> **What this task involves**:
In the records that follow, find each line containing "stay" and copy it.

[Collected data entries]
====
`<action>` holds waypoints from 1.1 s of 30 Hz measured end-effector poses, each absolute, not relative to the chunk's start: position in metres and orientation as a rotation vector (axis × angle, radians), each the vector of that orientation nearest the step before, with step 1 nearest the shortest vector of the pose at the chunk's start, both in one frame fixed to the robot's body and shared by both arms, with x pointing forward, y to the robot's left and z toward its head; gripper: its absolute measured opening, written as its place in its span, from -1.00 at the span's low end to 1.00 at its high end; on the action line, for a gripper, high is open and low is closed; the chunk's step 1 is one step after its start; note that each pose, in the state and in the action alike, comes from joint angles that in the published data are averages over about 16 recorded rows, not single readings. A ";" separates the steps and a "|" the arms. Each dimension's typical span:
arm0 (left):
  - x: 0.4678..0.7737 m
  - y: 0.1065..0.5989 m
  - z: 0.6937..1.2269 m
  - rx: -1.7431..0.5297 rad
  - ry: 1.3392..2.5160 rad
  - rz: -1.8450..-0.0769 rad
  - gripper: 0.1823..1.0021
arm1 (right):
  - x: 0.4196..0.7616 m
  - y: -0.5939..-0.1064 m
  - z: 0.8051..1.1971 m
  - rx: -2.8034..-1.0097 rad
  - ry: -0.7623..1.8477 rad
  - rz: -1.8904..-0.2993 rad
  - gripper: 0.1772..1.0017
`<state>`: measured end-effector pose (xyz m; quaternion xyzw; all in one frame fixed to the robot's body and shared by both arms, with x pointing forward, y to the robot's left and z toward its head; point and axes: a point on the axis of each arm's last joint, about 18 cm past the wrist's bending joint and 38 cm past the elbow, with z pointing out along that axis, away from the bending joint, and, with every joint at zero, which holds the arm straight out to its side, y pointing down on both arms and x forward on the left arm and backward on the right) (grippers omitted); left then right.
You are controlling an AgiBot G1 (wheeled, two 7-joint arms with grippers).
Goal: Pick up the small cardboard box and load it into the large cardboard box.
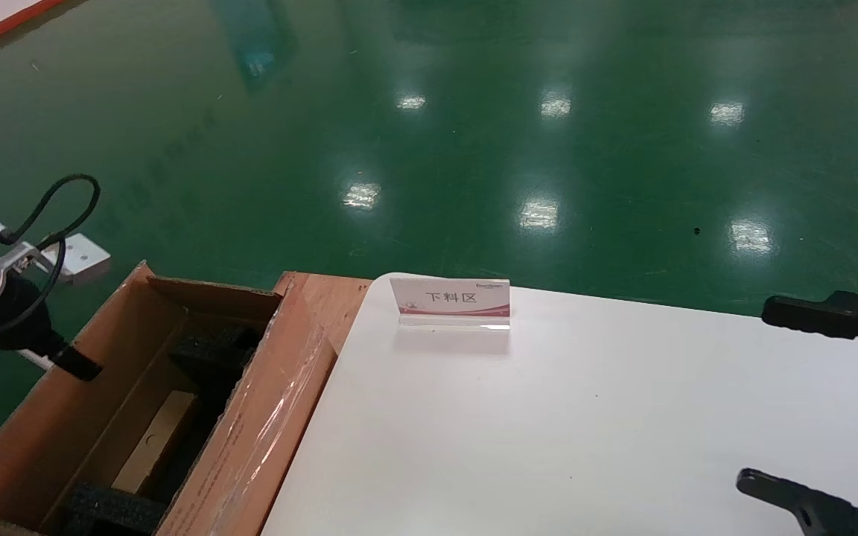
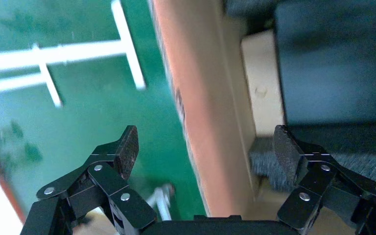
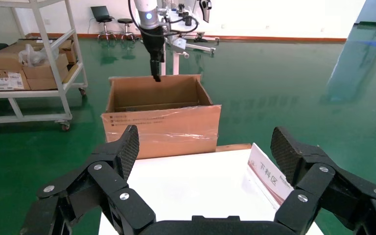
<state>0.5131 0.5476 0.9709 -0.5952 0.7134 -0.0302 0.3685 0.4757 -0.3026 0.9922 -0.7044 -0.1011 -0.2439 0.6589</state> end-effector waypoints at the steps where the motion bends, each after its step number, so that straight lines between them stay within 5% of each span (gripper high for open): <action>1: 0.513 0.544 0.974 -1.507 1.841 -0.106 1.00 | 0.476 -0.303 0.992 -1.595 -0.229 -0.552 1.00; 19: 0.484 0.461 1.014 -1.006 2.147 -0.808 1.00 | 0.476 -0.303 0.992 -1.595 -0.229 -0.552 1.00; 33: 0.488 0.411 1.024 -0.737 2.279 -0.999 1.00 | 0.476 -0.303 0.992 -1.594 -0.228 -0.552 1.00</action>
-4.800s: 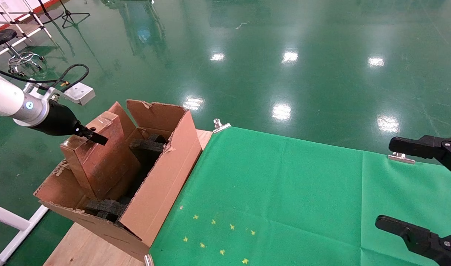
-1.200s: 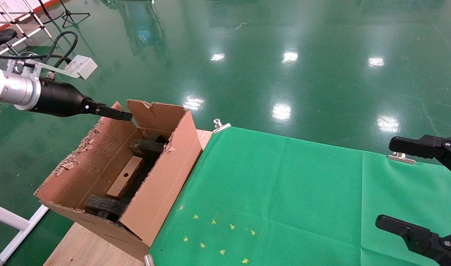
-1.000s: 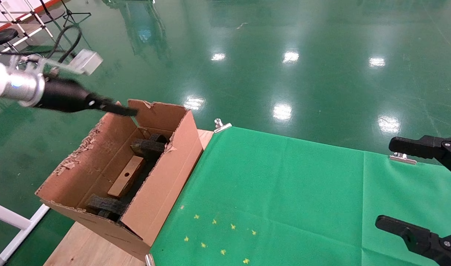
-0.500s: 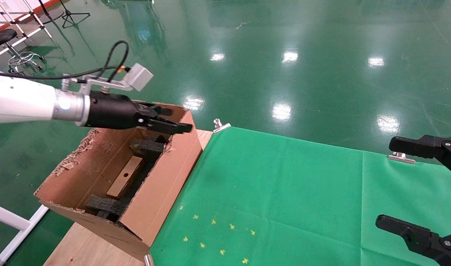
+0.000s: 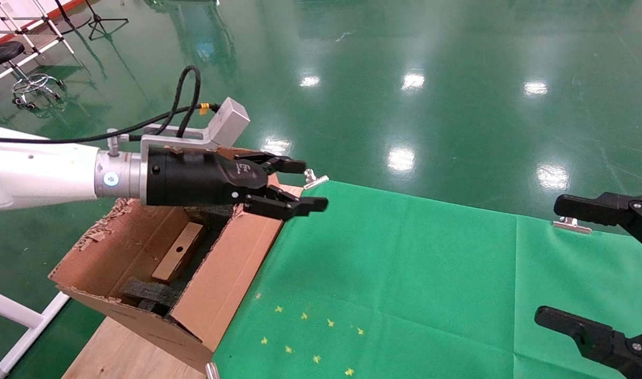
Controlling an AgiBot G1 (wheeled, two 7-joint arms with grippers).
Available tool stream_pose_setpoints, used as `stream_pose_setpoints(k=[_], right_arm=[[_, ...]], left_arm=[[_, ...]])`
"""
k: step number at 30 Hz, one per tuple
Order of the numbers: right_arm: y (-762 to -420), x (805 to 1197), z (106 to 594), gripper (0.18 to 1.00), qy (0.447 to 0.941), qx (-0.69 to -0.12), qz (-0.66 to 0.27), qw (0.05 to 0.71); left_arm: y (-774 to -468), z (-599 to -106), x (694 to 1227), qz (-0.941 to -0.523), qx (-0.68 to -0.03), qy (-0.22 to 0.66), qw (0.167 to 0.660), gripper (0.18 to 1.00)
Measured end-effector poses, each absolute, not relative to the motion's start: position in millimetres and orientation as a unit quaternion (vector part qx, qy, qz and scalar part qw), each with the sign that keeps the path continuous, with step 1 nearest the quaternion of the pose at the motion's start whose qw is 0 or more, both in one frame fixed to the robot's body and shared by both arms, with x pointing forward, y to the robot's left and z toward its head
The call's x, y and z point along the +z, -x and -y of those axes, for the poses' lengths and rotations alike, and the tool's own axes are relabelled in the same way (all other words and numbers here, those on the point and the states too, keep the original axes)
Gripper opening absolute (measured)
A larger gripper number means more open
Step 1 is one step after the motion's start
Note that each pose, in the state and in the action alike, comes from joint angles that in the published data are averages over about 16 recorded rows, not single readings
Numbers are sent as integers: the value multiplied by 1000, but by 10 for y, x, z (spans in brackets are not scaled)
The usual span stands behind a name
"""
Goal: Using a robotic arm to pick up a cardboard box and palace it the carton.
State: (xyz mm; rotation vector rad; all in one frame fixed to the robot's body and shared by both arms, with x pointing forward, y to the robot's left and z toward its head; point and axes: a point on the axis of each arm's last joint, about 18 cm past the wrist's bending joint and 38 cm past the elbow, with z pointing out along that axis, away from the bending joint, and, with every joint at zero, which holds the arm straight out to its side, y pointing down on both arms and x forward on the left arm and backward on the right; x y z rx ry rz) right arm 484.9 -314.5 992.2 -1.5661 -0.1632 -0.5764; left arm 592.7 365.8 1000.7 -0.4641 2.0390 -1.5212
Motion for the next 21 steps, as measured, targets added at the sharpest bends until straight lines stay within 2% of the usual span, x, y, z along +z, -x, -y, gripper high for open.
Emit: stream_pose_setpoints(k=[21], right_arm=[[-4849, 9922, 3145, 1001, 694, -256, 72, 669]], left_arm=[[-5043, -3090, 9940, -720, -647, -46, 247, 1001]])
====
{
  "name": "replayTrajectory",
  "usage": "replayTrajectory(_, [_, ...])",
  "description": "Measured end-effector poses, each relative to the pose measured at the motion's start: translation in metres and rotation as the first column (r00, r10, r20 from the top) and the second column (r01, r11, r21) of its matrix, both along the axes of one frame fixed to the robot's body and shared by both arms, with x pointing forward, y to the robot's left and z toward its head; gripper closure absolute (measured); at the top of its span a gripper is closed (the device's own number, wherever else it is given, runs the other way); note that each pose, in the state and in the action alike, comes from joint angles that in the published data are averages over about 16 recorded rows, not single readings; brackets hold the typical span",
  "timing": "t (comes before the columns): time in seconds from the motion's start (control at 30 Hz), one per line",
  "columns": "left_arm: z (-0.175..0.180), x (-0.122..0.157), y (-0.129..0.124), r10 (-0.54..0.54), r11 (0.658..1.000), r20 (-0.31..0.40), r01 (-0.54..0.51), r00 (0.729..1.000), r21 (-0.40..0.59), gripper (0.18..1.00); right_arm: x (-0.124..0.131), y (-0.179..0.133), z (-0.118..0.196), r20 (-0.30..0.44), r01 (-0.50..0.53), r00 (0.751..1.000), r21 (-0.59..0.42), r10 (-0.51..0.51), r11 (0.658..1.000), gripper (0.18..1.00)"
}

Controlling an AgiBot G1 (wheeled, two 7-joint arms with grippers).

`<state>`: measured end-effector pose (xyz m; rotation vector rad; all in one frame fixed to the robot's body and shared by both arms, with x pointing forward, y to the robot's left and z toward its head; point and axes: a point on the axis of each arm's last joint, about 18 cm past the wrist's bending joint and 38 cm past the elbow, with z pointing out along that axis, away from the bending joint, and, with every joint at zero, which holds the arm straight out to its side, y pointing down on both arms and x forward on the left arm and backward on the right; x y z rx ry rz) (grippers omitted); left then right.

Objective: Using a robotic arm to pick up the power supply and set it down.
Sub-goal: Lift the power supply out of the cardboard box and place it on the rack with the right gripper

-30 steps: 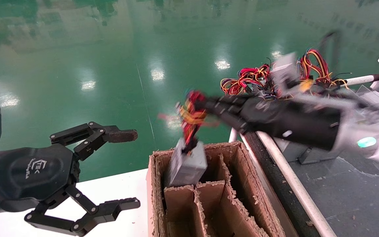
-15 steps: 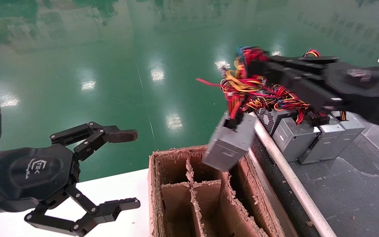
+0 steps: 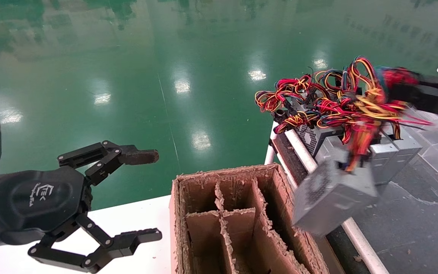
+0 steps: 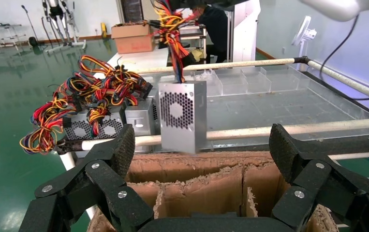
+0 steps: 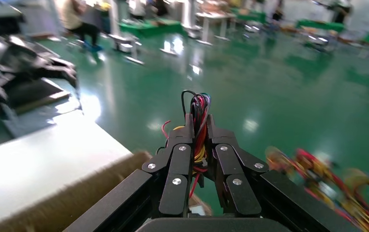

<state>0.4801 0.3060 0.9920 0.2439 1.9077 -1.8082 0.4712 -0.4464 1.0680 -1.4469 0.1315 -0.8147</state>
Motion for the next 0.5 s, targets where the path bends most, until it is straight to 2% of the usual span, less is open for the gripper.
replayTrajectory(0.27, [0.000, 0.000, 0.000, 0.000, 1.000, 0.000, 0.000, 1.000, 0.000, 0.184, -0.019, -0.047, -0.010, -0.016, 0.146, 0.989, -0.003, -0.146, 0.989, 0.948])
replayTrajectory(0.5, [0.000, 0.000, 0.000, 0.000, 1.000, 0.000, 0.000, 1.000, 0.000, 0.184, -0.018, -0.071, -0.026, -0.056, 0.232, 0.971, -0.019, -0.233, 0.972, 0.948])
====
> **Solution to this exercise**:
<state>0.5131 0.5476 0.9709 -0.5952 0.7134 -0.0302 0.3685 0.4757 -0.3026 0.9922 -0.7044 -0.1011 -0.2439 0.6589</state> end-effector waypoints at the steps where the motion bends, each after its step number, so that straight lines between them stay within 5% of each span (gripper high for open): <action>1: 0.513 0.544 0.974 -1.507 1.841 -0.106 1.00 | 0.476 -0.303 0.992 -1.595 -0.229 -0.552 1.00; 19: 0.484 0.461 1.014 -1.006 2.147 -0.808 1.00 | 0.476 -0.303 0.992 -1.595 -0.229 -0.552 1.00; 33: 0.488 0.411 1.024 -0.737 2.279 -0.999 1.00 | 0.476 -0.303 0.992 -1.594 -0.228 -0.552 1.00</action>
Motion for the next 21 steps, as measured, targets added at the sharpest bends until straight lines stay within 2% of the usual span, x, y, z along +z, -x, -y, gripper high for open.

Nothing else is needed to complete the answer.